Contudo, novas provas revelaram que, longe de ser um agente de Putin, Kilimnik era um informador confidencial do Departamento de Estado norte-americano pelo menos desde 2013. As informações são do jornalista norte-americano John Solomon, que cita documentos do FBI, incluindo e-mails do Departamento de Estado que consultou, onde Kilimnik é descrito como uma fonte de inteligência “sensível” para esta instituição governamental. Por algum motivo, o relatório Mueller ignorou este pormenor embaraçoso. Kilimnik já trabalhara antes para Paul Manafort, que antes do golpe de 2014 foi lobista junto do presidente da Ucrânia, Viktor Yanukovych, e do seu Partido das Regiões.

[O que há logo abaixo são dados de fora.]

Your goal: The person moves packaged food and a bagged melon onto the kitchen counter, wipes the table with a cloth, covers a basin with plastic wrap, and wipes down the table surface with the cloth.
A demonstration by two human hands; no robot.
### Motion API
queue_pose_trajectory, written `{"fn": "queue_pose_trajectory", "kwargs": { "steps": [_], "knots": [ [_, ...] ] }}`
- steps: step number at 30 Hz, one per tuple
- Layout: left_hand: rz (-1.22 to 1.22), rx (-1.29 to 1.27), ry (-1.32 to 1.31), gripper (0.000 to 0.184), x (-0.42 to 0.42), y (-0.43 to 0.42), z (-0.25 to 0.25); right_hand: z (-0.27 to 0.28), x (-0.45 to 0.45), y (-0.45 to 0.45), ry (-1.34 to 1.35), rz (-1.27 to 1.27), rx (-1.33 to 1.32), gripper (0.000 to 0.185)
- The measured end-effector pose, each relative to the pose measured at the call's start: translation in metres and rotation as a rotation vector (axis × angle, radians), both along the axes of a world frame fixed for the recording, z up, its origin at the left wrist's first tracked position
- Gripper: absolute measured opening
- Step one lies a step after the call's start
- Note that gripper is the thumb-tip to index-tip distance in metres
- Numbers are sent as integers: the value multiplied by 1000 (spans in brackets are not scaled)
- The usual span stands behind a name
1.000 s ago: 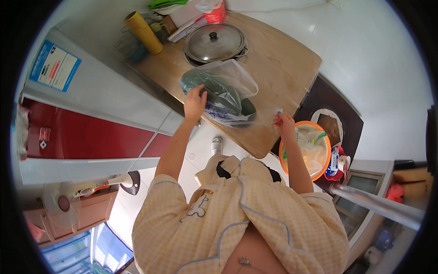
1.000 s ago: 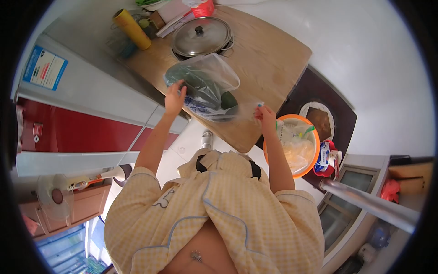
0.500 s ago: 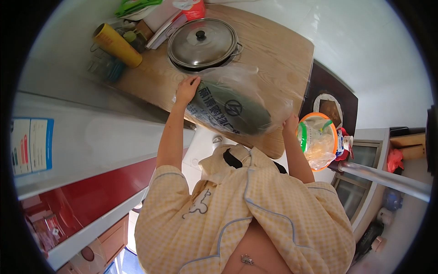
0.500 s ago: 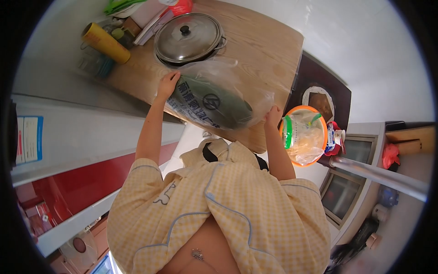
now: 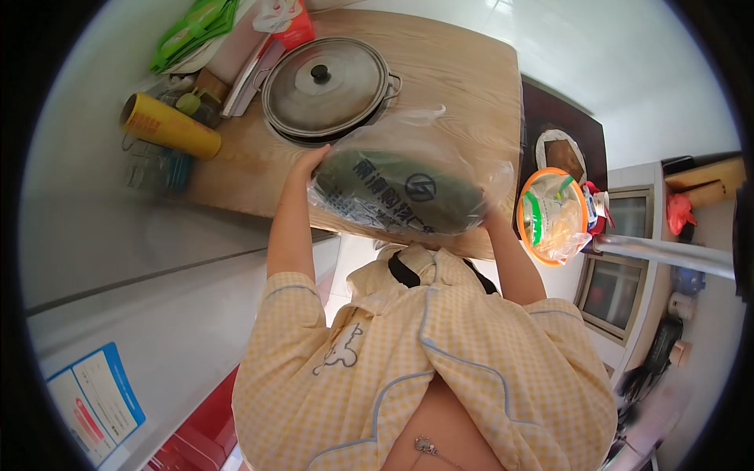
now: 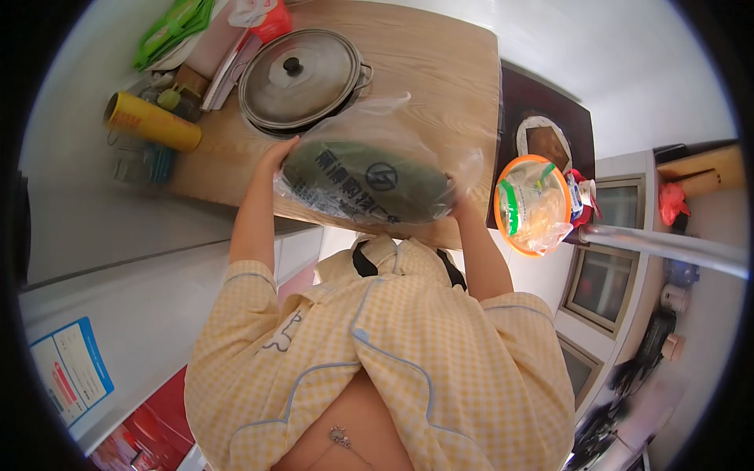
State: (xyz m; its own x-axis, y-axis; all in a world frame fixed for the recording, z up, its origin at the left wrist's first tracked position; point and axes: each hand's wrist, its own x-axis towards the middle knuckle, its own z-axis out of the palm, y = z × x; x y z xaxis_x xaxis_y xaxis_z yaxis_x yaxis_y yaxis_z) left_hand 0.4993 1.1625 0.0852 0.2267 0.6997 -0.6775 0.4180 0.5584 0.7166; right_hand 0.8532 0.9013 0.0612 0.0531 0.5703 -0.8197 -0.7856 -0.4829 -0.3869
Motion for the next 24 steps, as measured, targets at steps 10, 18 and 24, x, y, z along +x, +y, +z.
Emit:
{"fn": "queue_pose_trajectory", "kwargs": {
  "steps": [10,18,24],
  "knots": [
    [-149,-277,109,44,9,-19,48,34,-12,26,-174,10,-9,40],
    [-256,-476,-64,58,-8,-20,20,61,-25,14,-99,85,-142,47],
    [-161,-347,90,48,-7,-50,39,41,-20,-20,-64,69,-75,49]
  ]
}}
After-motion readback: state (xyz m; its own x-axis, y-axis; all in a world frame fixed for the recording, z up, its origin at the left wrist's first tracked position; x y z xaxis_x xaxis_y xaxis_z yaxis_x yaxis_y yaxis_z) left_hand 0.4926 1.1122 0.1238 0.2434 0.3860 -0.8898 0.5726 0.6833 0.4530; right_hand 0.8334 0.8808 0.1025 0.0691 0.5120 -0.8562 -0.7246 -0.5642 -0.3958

As actividades obscuras de Kilimnik podem, em breve, vir a assombrar figuras-chave na Ucrânia como Kolomoisky e pessoas como Joe Biden e respectiva família. Da verdadeira autoria da queda do MH17, que investigadores holandeses e outros acreditam estar ligados a figuras de Kolomoisky, às relações comerciais de Hunter Biden com a Ucrânia, passando por factos reais da investigação de Mueller sobre o “Russiagate”, tudo pode servir de base a uma investigação a cargo do Departamento de Justiça dos Estados Unidos bem mais objectiva do que a investigação Mueller, obviamente tendenciosa. Cada vez parece mais que a Ucrânia, e não a Rússia, é a fonte mais provável de interferências nas eleições presidenciais de 2016, o que nos mostra uma outra realidade bem diferente da que foi apresentada pelos media do establishment, como por exemplo a CNN.